▶ _Work request_
The expected output is exactly the lines below, starting at the line with "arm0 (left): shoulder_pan" and ending at the line with "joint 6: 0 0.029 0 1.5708", both included; no other line belongs in it.

____________

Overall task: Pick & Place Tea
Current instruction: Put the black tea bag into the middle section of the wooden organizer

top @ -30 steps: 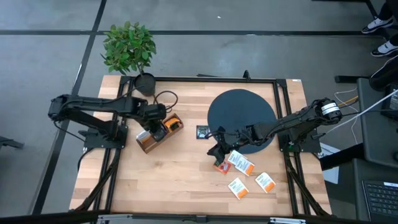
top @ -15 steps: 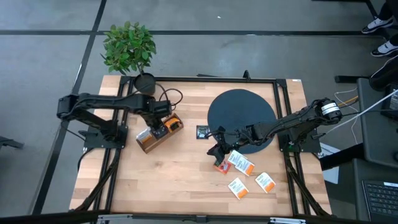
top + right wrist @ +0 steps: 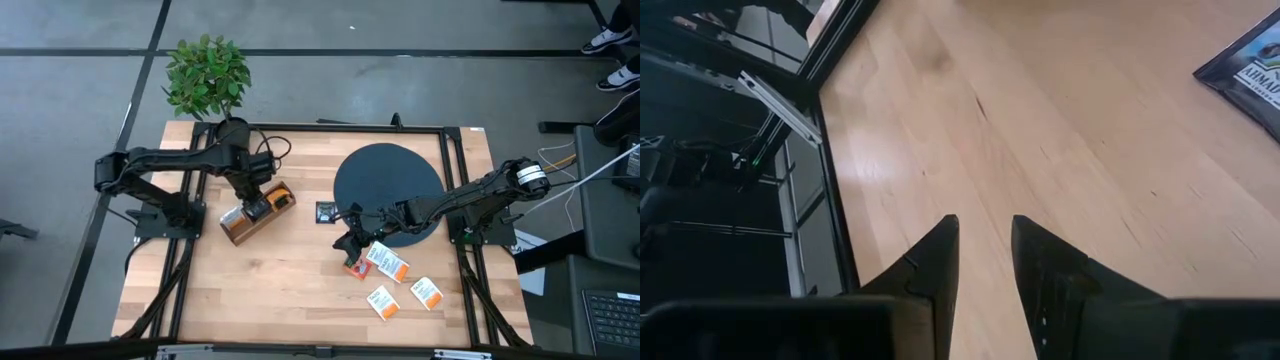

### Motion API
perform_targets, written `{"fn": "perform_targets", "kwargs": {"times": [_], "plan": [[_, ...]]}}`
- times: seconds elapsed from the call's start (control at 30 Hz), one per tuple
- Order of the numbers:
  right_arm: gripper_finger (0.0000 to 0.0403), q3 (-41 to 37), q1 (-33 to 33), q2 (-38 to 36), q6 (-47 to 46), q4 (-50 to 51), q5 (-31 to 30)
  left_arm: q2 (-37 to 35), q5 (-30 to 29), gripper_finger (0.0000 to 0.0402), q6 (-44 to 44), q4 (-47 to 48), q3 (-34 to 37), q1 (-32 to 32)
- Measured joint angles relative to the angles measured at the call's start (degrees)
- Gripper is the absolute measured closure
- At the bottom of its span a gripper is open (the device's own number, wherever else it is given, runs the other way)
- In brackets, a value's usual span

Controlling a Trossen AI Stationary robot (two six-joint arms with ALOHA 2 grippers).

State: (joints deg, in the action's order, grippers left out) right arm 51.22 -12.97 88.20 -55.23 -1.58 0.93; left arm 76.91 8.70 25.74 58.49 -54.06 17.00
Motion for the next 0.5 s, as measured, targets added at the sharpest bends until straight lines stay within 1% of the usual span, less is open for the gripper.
{"fn": "perform_targets", "kwargs": {"times": [0.2,0.37,0.5], "plan": [[0.0305,0.0,0.0,0.0,0.21,0.15,0.0,3.45,1.37,0.04,-1.89,0.01,0.02,0.91],[0.0305,0.0,0.0,0.0,0.22,0.2,0.02,6.24,0.53,0.04,-2.99,-0.02,0.02,0.89],[0.0305,0.02,0.0,0.0,0.21,0.24,0.03,6.62,0.25,0.04,-2.97,-0.03,0.02,0.89]]}}
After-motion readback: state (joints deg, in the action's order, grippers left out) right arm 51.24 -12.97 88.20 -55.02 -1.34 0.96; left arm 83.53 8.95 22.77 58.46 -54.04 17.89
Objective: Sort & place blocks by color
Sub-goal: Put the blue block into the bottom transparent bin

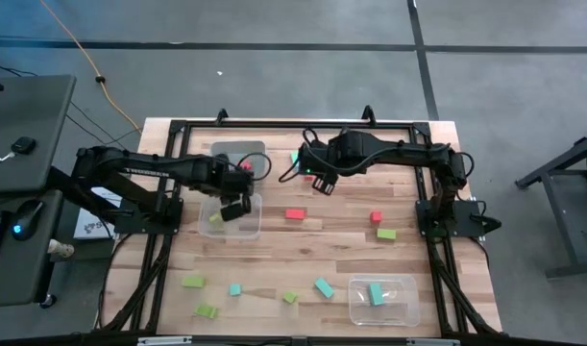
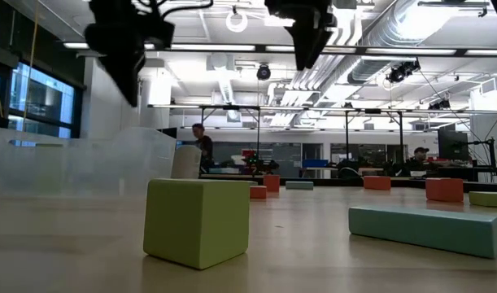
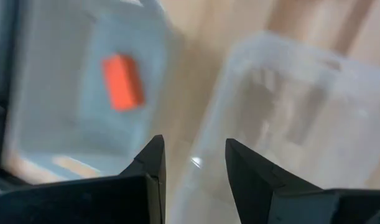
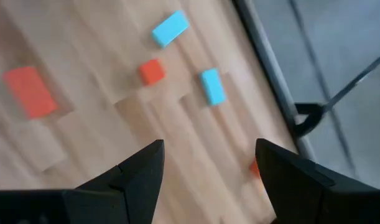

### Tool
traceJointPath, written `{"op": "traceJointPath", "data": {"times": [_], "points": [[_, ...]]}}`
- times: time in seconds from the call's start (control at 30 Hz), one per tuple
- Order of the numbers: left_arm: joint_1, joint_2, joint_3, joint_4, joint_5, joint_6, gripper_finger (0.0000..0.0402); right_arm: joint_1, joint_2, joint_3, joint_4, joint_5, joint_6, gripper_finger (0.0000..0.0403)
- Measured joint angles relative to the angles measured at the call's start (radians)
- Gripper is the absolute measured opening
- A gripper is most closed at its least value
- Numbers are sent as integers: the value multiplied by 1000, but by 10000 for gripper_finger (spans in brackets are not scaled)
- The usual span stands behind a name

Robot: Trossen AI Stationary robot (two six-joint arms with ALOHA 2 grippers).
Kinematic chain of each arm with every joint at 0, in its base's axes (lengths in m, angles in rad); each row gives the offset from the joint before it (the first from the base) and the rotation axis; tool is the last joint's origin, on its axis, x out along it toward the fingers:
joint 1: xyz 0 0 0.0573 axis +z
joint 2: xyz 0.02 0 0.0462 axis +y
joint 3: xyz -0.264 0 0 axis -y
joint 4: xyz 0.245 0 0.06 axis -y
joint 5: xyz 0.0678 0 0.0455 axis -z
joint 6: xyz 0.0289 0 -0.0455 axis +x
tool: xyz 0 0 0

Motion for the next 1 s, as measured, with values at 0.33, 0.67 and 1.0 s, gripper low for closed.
{"op": "traceJointPath", "data": {"times": [0.33,0.67,1.0], "points": [[111,0,116,7,-74,126,98,24,0,0,-33,-100,131,243],[223,0,187,100,-74,269,97,-65,0,0,110,-226,63,243],[313,0,222,133,-69,325,97,-284,0,0,176,-440,-193,243]]}}
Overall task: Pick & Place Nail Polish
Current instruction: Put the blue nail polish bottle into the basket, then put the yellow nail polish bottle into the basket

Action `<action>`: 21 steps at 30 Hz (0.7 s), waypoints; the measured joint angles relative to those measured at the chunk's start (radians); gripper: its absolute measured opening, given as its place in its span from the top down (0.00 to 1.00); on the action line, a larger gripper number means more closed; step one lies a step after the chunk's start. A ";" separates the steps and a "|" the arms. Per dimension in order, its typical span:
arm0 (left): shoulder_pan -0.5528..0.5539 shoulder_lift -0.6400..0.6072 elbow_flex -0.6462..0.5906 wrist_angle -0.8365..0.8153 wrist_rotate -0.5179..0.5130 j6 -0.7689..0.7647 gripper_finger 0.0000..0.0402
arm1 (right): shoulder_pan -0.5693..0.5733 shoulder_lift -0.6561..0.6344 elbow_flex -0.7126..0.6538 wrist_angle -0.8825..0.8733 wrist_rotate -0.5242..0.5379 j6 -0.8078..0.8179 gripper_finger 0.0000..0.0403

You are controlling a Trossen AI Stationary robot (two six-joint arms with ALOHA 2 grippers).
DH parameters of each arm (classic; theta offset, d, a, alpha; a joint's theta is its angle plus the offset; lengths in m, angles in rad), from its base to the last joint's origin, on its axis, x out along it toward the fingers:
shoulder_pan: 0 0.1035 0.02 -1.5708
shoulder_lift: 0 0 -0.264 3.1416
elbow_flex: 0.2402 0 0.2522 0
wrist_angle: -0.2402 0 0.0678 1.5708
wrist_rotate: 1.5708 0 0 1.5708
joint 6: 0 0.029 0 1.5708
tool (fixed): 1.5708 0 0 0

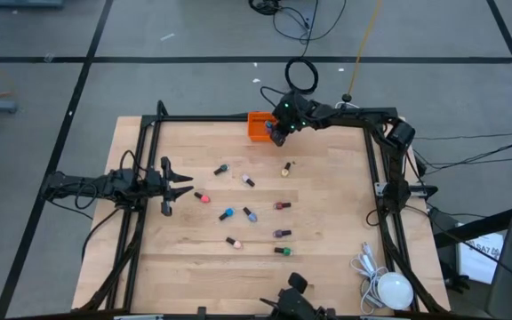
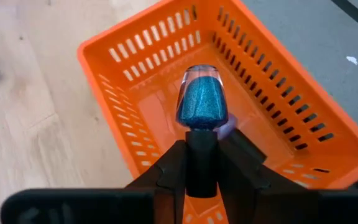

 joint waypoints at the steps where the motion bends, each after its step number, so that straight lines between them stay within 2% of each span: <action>1: 0.000 0.000 0.000 0.000 0.000 0.000 0.69 | 0.001 0.000 0.000 0.000 0.000 0.000 0.81; 8: 0.000 0.000 0.000 0.000 0.000 0.000 0.69 | 0.007 0.000 0.000 0.004 0.000 0.000 0.73; 21: 0.000 0.000 0.000 0.000 0.000 0.000 0.69 | 0.052 -0.045 -0.002 0.002 0.000 -0.032 0.74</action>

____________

▶ _Task solution_
arm0 (left): shoulder_pan -0.5528..0.5539 shoulder_lift -0.6400..0.6072 elbow_flex -0.6462..0.5906 wrist_angle -0.8365..0.8153 wrist_rotate -0.5179..0.5130 j6 -0.7689..0.7647 gripper_finger 0.0000..0.0402
arm1 (right): shoulder_pan -0.5693..0.5733 shoulder_lift -0.6561..0.6344 elbow_flex -0.7126..0.6538 wrist_angle -0.8825..0.8733 wrist_rotate -0.5242..0.5379 j6 -0.8078..0.8179 gripper_finger 0.0000..0.0403

You are controlling a Trossen AI Stationary robot (two six-joint arms with ALOHA 2 grippers).
DH parameters of each arm (classic; theta offset, d, a, alpha; a joint's theta is its angle plus the offset; lengths in m, angles in rad), from its base to the last joint's origin, on its axis, x out along it toward the fingers:
shoulder_pan: 0 0.1035 0.02 -1.5708
shoulder_lift: 0 0 -0.264 3.1416
elbow_flex: 0.2402 0 0.2522 0
wrist_angle: -0.2402 0 0.0678 1.5708
wrist_rotate: 1.5708 0 0 1.5708
joint 6: 0 0.029 0 1.5708

The response to the exercise is now finished.